Underlying both outlooks is foreboding and fear that America's time as number one is up, that the continuous path of growth that transformed the country from the late 19th century onwards has come to an end.

Middle class wages have been stagnant for 15 years and the housing and credit boom that put some fizz into ordinary lives have dried up. Entrepreneurship, the prized and nation-defining quality, is in a long term decline - the theory is that a deregulated and expanded Wall Street sucked up too much business talent. The BRICs - Brazil, Russia, India and China - loom as a threat to US dominance, which was built on a manufacturing base that is steadily moving overseas.

The country has some major mental adjustments to make. It will have to accept a weaker military - one that doesn't outspend the rest of the world combined. Americans will have to accept that there are half a billion middle class people around the world who can do a lot of the jobs they can, and think of new ones.

Both people and politicians may have to settle in the long term for being first among equals, rather than towering above the rest.

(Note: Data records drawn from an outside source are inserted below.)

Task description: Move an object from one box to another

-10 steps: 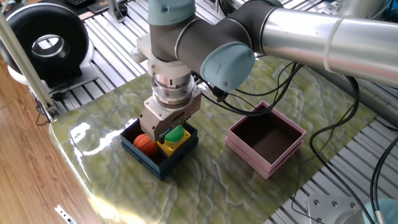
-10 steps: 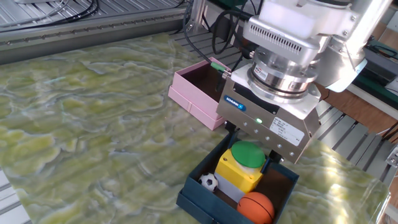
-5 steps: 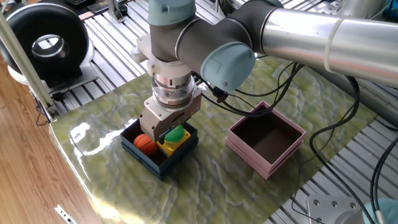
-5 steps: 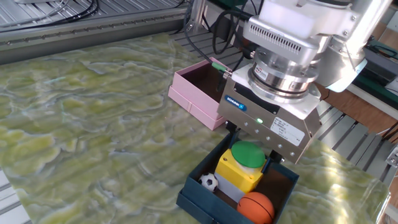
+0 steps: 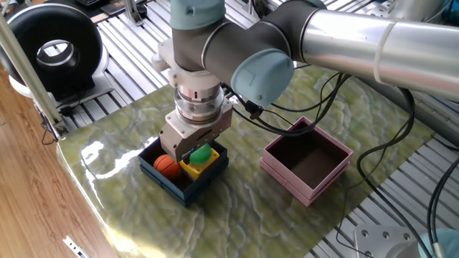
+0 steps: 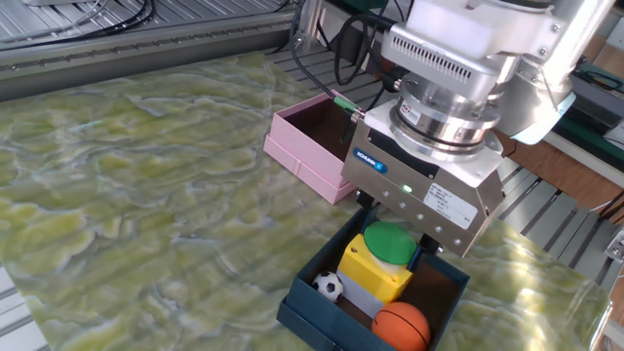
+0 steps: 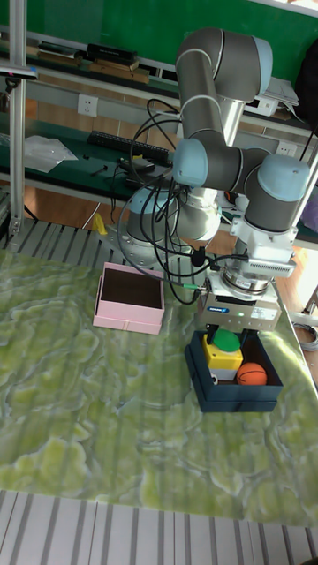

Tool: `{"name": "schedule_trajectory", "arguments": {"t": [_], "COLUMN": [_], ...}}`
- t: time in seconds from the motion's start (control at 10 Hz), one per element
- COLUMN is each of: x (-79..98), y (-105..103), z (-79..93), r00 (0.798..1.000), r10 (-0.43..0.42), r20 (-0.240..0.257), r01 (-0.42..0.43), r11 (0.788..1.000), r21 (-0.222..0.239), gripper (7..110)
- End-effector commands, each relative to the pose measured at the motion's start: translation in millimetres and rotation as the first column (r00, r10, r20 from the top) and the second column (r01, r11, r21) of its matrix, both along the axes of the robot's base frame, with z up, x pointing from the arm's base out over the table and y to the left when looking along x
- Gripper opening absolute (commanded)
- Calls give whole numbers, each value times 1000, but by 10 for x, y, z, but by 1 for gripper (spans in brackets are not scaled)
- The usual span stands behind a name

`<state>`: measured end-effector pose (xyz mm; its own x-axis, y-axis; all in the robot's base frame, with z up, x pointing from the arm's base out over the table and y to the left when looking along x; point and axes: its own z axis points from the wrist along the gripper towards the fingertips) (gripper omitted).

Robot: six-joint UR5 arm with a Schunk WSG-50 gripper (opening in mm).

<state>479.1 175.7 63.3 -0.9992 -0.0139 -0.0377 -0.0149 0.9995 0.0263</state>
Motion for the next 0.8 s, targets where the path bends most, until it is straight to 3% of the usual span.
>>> {"name": "schedule_trajectory", "arguments": {"t": [0.0, 0.1, 0.7], "x": [10, 5, 11], "y": [-25, -14, 63], "z": [26, 53, 362], "r00": [999, 999, 998], "r10": [-37, -44, -54], "r20": [0, -4, -42], "r01": [37, 44, 54], "r11": [999, 999, 999], "r21": [-9, -11, 2], "gripper": [22, 7, 7]}}
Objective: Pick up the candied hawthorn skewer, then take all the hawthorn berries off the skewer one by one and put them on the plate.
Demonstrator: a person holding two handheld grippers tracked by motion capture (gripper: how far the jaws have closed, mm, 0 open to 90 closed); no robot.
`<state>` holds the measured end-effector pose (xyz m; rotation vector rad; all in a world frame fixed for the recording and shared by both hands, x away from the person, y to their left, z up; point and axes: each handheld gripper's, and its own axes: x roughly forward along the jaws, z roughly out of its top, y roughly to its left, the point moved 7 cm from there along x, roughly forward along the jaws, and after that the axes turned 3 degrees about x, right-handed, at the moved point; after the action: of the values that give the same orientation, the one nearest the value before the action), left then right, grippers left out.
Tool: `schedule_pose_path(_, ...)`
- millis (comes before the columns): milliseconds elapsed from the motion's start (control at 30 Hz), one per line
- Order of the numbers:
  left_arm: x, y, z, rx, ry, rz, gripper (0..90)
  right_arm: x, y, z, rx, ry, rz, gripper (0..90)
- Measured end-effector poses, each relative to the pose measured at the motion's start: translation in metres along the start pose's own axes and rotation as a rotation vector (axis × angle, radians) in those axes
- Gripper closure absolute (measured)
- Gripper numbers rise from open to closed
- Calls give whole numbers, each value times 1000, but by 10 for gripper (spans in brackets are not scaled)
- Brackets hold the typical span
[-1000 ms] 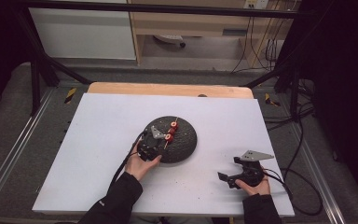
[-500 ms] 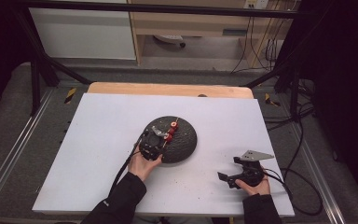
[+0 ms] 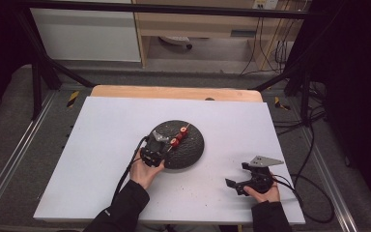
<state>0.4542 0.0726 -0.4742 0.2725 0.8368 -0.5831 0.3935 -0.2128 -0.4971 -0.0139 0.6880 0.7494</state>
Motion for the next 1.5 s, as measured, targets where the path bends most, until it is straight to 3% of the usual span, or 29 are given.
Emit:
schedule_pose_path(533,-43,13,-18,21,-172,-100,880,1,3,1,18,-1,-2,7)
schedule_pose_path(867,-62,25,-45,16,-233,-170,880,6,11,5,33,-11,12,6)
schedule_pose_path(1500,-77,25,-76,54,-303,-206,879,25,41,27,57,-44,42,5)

The America of today has been compared to Britain in 1914 or Rome at the peak of their might, before their rapid falls from supremacy.

Unlike the British however, the Americans have not assumed control of large parts of the world from which they must inevitably retreat. For all their involvement in every foreign policy issue, their global commercial enterprise has few strings attached, while withdrawing from both Iraq and Afghanistan within a few years will be a boon.

The country leads in industries vital to the 21st century and, for all its gloom, remains hard-wired to strive to improve. As the preamble to the US constitution says, the people's goal is to "form a more perfect union". There is still nowhere on Earth that compares for creativity, experimentation and drive.

Perhaps S&P's decision could be the shock that Congress needed. The downgrade may well raise interest rates for consumers, which could make both sides think again about being so intransigent and finally bring the compromise so clearly needed and which has been a hallmark of the country's legislative history.

As they resume battle after their summer break, Democrats and Republicans should recall the words of Bill Clinton, who said: "There is nothing wrong with America that cannot be cured by what is right with America."